Self Pity
I am terribly bored, frustrated and irritable. Were it not for Watson's presence (not that I wish for him to leave) I would have dosed myself with Morphine long before now and to blazes with the consequences. I want to sleep, to escape this wretched lethargy, exhaustion and pain. It is now dark out and still I am unable to rest at all.
"Are you feeling any different?" my friend asks gently.
How the deuce should I know? I am in too much discomfort to be able to tell!
"Are you feeling worse?"
I shrug and cover my face with a painful and uncooperative arm. "I could not tell you."
"Poor Holmes! Is there anything that I can do?"
I shake my head and attempt to wave him away. He is not having that.
"If you feel well enough, and if I can do nothing else, could I examine you?"
Here we go. I should have been expecting it and I suppose the fellow has been good to have not demanded to be permitted to do so at once. All the same, I am not in the mood for his infernal poking and prodding.

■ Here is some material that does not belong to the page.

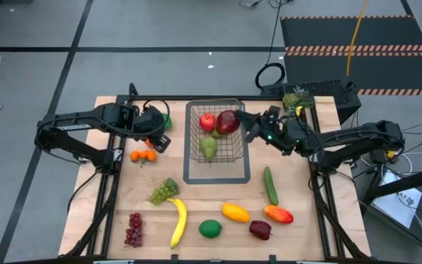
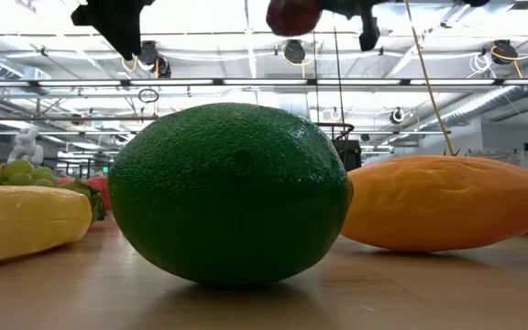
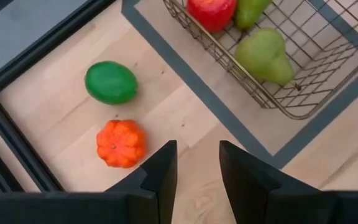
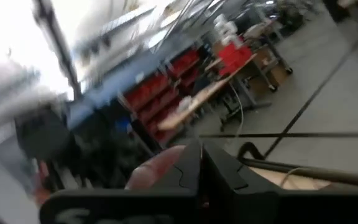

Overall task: Build produce basket
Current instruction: Put the top dark red apple into the gold wire basket

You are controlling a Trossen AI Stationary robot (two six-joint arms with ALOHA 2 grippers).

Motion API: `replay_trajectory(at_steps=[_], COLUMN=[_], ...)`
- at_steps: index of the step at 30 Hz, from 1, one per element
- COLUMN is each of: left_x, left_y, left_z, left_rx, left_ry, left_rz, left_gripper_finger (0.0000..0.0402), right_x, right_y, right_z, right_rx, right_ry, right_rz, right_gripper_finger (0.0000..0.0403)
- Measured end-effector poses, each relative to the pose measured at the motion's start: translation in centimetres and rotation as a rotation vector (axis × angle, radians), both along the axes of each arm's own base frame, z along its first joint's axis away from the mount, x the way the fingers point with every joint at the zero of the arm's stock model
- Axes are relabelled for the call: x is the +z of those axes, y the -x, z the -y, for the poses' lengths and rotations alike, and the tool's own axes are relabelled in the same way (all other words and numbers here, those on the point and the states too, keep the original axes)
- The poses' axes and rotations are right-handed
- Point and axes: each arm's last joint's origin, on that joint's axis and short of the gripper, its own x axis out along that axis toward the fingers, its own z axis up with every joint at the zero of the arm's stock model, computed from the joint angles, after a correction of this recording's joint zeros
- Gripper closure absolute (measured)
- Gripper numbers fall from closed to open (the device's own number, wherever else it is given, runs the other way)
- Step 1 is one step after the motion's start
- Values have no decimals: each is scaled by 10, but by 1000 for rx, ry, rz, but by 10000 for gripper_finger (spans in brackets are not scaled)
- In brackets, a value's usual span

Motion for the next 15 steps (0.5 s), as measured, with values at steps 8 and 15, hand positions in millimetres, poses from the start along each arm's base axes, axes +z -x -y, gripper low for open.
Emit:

"I would rather not, if you do not mind Watson."
"I do mind!" he snaps back at me. "Holmes, you might have died of that uncharacteristically high dosage. You do not seem to be aware of the danger that you put yourself in!"
"I am drawn to danger," I respond calmly. "I accept it as a part of my work."
"As have I in the course of my career and yours," the fellow returns in that dangerously quiet manner of his. "But facing danger as a consequence of one's profession is hardly on a par with facing it as a consequence of one's stupidity."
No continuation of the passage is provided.